Et il y avait une jeune fille de 18 ans qui passait par là que je connaissais, et qui m'a dit : c’est quoi le sujet de la conférence ce soir ? Je lui ai dit : a-t-on le droit d’être heureux ? Elle a éclaté de rire et elle a dit : mais c’est n’importe quoi ! bien sûr qu’on a le droit d’être heureux ! Je me suis dit : elle est jeune. Parce qu’à force d’entendre les gens me dire qu’ils ressentent un interdit sur la vie, j'ai su que c’est bien répandu, ce n’était pas seulement que moi. Moi, j’avais eu le sentiment de ne pas avoir le droit d’être heureuse depuis fort longtemps, mais j'y aspirais de tout mon être. Ça c'est ma volonté divine en moi, qui y aspirait depuis fort longtemps. Et je devais bien pressentir que c’était aussi la volonté divine. C’était la volonté divine en moi, son désir, sa volonté. Parce que les plus petits exaucements, les plus petites pépites de joie, les plus petites miettes de pain, je les recevais - même en ce temps-là - comme venant de sa volonté, de son désir de vie pour moi. La coupe que je buvais - Dieu sait qu’elle était amère au quotidien - mais je crois, j’ai toujours su qu’il n’y avait pas d’autre chemin possible. Pour que, un jour, cette coupe devienne aussi la coupe de ma délivrance, de mon apaisement, de ma joie.
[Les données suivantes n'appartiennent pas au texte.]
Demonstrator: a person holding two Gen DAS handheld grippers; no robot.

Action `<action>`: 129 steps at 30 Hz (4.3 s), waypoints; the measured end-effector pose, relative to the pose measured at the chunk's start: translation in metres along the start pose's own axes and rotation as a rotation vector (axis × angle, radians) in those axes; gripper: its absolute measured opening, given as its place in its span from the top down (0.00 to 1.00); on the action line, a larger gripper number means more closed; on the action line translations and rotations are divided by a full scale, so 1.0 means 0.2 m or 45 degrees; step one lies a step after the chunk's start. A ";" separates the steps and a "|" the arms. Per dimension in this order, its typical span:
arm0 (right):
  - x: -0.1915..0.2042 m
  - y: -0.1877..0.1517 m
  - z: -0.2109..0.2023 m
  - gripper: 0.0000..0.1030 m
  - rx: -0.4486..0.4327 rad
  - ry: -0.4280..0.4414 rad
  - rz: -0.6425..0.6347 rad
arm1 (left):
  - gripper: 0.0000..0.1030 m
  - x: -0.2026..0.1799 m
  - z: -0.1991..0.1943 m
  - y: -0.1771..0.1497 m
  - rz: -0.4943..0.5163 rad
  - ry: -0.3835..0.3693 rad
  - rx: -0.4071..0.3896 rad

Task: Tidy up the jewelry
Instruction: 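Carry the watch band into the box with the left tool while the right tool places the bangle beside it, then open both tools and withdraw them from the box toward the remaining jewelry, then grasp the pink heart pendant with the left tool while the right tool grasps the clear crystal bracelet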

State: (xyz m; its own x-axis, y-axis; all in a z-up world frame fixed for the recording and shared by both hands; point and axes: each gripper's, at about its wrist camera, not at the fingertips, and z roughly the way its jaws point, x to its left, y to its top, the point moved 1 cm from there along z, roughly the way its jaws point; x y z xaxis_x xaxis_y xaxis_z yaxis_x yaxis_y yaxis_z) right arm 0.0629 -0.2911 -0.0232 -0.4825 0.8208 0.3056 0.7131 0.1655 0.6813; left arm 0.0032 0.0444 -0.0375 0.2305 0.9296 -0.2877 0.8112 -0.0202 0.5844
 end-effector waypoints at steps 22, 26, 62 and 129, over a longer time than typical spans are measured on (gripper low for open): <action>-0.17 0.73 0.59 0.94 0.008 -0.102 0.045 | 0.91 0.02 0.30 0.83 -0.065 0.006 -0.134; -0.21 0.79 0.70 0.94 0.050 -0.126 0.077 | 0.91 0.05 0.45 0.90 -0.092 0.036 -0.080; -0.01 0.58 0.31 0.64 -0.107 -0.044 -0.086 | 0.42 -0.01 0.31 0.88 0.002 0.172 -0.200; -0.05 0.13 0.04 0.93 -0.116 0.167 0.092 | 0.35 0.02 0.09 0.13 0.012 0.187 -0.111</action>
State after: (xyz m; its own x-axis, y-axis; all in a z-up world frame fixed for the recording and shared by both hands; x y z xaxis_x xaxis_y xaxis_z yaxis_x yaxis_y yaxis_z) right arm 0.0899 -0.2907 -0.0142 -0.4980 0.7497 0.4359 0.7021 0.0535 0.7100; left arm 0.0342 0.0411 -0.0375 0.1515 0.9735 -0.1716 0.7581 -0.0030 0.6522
Alors en ce temps de carême que nous traversons, il me semble que nous ne pouvons pas faire semblant d’ignorer que la volonté de Dieu au bout du compte est plus savoureuse que le lait et le miel.
Car il y a eu Pâques. Et Pâques, c’est Dieu quand il fait ce qu’il veut.
Amen.
Lecture de la Bible
Matthieu 15:21-28
Jésus, étant parti de là, se retira dans le territoire de Tyr et de Sidon.
22 Et voici, une femme cananéenne, qui venait de ces contrées, lui cria: Aie pitié de moi, Seigneur, Fils de David! Ma fille est cruellement tourmentée par le démon.
23 Il ne lui répondit pas un mot, et ses disciples s’approchèrent, et lui dirent avec insistance: Renvoie-la, car elle crie derrière nous.
24 Il répondit: Je n’ai été envoyé qu’aux brebis perdues de la maison d’Israël.
25 Mais elle vint se prosterner devant lui, disant: Seigneur, secours-moi!
26 Il répondit: Il n’est pas bien de prendre le pain des enfants, et de le jeter aux petits chiens.
27 Oui, Seigneur, dit-elle, mais les petits chiens mangent les miettes qui tombent de la table de leurs maîtres.
28 Alors Jésus lui dit: Femme, ta foi est grande; qu’il te soit fait comme tu veux. Et, à l’heure même, sa fille fut guérie.
Matthieu 6:10
que ton règne vienne; que ta volonté soit faite sur la terre comme au ciel.